* _PROBLEM TO SOLVE_:
For each line of the data below that contains "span", return that line.

* _RECORDED INFORMATION_:
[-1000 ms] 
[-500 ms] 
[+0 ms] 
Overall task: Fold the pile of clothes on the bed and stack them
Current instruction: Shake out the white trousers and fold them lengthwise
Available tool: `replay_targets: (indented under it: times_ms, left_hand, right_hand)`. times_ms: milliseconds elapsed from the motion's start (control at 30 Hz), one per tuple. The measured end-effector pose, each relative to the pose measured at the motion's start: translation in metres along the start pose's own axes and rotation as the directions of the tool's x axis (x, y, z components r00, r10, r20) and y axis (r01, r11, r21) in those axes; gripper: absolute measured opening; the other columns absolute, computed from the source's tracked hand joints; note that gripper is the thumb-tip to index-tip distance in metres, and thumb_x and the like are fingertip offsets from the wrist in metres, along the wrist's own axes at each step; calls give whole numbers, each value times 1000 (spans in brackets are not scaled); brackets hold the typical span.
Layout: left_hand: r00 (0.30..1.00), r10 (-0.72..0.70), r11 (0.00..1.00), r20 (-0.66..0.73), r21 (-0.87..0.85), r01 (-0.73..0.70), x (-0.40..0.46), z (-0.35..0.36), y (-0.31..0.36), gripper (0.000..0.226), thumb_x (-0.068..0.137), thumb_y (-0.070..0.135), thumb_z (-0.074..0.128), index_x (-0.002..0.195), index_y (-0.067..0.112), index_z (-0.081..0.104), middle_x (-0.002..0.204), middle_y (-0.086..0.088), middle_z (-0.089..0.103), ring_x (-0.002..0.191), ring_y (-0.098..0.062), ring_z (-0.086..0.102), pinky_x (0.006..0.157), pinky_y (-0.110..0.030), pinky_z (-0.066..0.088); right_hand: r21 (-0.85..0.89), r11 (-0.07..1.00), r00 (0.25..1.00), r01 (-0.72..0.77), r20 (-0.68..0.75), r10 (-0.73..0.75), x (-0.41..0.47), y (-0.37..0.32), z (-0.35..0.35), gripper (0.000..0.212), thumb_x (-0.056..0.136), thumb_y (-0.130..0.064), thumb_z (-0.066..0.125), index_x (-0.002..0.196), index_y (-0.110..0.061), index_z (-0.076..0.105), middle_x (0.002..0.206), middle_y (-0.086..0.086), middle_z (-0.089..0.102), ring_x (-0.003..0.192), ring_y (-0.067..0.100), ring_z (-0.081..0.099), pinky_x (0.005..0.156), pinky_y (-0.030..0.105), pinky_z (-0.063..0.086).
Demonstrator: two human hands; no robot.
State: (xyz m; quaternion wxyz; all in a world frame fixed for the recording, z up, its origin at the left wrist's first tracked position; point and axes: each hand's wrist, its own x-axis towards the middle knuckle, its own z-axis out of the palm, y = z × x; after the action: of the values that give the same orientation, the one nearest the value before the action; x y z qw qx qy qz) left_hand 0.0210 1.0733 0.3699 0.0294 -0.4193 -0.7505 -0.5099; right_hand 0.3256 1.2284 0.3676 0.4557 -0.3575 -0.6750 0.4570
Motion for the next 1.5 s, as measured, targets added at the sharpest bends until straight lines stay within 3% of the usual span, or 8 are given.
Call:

* _RESULT_:
Available tool: `replay_targets: (indented under it: times_ms, left_hand, right_hand)`. times_ms: milliseconds elapsed from the motion's start (control at 30 Hz), one per tuple. The measured end-effector pose, each relative to the pose measured at the motion's start: translation in metres along the start pose's own axes and rotation as the directions of the tool's x axis (x, y, z components r00, r10, r20) and y axis (r01, r11, r21) in those axes; gripper: absolute measured opening; the other columns absolute, computed from the source's tracked hand joints; note that gripper is the thumb-tip to index-tip distance in metres, and thumb_x and the like are fingertip offsets from the wrist in metres, along the wrist's own axes at each step; calls give whole numbers, each value times 1000 (spans in brackets are not scaled); brackets hold the typical span.
Motion for the next 1.5 s, as measured, targets added at the sharpest bends until straight lines stay within 3% of the usual span, or 8 are given.

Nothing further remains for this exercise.